There are other aspects of reference data management that need to be undertaken as well. The use of externally defined standards, such as ISO currency codes, can be a great help, but it takes time
and effort to research these standards. Also, such standards are not always magic bullets. For instance, the SIC Industry Classification is very broad, but for any particular enterprise it may not
be detailed enough for the industry sector in which the enterprise operates. In cases like this, data administrators may need to adapt standards to the needs of the enterprise – something that must
be done carefully for the enterprise as a whole and not on a project by project basis.
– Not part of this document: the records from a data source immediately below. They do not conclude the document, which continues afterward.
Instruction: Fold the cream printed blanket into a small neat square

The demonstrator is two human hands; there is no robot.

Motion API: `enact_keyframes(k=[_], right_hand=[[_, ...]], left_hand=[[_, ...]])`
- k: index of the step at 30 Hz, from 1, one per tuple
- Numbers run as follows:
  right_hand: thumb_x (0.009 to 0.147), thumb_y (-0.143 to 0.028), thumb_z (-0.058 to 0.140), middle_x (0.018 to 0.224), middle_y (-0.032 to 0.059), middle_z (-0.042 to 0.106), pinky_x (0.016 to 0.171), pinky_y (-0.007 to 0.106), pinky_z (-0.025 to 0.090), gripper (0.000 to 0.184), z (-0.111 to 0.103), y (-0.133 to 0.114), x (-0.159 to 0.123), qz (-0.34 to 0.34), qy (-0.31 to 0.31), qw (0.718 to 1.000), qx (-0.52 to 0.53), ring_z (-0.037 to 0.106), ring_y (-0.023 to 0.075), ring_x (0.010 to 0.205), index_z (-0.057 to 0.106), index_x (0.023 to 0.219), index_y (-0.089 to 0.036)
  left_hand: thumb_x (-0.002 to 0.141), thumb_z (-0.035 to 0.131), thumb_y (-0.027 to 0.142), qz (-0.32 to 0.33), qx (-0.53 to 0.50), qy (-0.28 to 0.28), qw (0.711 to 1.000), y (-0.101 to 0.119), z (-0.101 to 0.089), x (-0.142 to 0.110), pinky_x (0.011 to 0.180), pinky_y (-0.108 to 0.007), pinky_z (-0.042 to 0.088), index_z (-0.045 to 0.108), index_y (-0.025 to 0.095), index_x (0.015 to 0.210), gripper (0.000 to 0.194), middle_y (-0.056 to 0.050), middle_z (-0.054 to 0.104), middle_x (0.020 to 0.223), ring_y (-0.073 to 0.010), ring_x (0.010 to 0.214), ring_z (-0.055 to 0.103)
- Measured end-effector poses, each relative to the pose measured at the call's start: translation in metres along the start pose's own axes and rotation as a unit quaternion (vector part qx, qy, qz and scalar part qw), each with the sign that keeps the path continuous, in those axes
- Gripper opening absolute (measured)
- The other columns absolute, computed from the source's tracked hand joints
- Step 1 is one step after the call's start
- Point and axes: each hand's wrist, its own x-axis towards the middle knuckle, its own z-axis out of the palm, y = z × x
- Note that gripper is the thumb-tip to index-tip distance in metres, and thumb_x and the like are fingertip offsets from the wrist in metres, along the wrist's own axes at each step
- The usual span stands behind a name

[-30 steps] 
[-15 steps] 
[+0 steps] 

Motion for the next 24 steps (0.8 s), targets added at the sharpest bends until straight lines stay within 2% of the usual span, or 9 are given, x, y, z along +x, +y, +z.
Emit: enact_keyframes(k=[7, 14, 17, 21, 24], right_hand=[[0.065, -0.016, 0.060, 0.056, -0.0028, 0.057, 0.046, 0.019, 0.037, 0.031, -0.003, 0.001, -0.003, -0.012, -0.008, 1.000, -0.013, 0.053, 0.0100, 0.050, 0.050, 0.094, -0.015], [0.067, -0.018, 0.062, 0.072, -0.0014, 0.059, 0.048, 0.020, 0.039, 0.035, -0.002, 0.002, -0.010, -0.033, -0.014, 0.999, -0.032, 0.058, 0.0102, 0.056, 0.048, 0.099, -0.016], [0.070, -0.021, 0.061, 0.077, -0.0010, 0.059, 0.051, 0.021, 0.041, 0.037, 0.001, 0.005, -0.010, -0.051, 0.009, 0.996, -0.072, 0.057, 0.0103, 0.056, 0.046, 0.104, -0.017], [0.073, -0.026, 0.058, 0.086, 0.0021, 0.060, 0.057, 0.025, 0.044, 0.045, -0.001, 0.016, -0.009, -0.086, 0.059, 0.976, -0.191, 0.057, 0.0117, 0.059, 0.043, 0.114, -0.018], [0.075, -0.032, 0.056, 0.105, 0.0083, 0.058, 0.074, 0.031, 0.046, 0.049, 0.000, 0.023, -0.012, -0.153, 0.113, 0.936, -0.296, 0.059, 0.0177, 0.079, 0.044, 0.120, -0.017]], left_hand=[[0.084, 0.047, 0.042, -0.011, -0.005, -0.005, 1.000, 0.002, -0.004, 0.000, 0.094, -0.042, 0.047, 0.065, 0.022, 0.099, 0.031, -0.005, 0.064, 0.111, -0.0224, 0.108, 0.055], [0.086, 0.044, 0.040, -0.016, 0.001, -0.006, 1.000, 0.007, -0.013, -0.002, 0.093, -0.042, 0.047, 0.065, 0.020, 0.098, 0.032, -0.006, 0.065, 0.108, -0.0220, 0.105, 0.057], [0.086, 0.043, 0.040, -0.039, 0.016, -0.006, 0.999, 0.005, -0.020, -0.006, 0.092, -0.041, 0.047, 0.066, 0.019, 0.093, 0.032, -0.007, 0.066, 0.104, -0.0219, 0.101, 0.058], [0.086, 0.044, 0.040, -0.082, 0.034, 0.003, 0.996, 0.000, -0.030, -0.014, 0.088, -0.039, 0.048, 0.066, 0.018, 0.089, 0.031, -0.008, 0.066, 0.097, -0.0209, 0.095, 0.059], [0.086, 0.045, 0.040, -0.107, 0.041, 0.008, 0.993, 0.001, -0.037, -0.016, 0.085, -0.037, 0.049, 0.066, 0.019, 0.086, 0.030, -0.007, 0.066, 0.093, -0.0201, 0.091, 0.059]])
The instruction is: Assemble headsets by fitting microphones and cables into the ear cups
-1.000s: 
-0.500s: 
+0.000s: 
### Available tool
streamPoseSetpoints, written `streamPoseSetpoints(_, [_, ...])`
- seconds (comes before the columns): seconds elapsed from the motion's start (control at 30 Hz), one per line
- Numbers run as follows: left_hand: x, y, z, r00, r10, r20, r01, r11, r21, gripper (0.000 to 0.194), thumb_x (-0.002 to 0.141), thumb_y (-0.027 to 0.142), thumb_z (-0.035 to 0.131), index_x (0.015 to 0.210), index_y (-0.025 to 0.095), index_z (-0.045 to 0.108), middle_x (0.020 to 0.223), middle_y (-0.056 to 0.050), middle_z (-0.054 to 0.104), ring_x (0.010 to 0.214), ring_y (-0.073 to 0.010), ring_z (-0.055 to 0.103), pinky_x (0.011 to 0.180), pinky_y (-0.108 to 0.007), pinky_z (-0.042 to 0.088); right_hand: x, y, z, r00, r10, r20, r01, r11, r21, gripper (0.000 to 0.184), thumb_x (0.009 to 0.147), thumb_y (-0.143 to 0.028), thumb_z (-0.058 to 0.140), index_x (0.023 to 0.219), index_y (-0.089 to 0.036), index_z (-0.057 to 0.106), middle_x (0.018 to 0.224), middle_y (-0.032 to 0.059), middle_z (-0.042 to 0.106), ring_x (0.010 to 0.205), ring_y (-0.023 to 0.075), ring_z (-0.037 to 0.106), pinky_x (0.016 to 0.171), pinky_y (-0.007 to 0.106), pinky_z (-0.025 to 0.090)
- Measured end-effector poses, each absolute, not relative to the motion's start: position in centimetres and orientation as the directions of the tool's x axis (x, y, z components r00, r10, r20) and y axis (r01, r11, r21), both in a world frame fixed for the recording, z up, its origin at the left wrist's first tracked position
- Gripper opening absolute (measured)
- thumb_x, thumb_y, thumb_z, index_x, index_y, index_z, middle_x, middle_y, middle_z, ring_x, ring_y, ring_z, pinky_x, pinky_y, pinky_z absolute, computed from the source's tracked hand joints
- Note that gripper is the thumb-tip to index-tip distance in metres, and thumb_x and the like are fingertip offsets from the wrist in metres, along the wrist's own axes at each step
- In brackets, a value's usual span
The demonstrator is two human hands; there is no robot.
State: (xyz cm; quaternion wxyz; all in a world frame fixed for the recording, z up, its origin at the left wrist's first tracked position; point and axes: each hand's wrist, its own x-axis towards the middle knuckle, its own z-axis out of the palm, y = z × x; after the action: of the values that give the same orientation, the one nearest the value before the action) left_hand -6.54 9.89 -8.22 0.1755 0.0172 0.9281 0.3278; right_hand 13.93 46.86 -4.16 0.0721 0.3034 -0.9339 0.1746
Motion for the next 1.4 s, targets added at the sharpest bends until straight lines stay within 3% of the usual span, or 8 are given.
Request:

If data administration does undertake the management of reference data, it will need the resources to do the job, which translates into people and infrastructure. This in turn means that there must
be a budgetary justification for the work. However, this is not too difficult to provide, since problems caused by bad reference data are easily understood. Any enterprise that does not assure the
quality and integrity of its reference data runs very high risks from misapplied business rules, and bad transaction data quality. This can include system failures, such as system crashes, and the
delivery of incorrect information to decision-makers or customers. The highly leveraged nature of reference data magnifies these problems enormously. These risks are not too difficult to document,
and there are often cases of real problems (or near misses) that the enterprise has encountered as a result of lack of attention to reference data. In addition to this, both developers and business
users will probably be glad to have someone take responsibility for reference data, or simply have a focus for reference data issues within the enterprise. This is because the need to manage
reference data is widely recognized, but it is justly seen as an enterprise-wide issue that is not really a task for business owners, with responsibilities for business processes, or developers who
have a more project-oriented view.
What is most important, however, is that reference data is recognized as a distinct layer of data in an enterprise, with its own unique properties and special management needs. It really is
different to other kinds of data, and must be viewed as such. If data administrators can take this first conceptual step, then moving to successful management of reference data is an easily
definable set of logical steps – albeit a great deal of work. Failure to recognize reference data as something different, condemns it to be managed in the same way as all other data, which is to
say that its unique needs will not be addressed and it will remain not just a source of risk and unnecessary expense, but also an unused asset for the enterprise.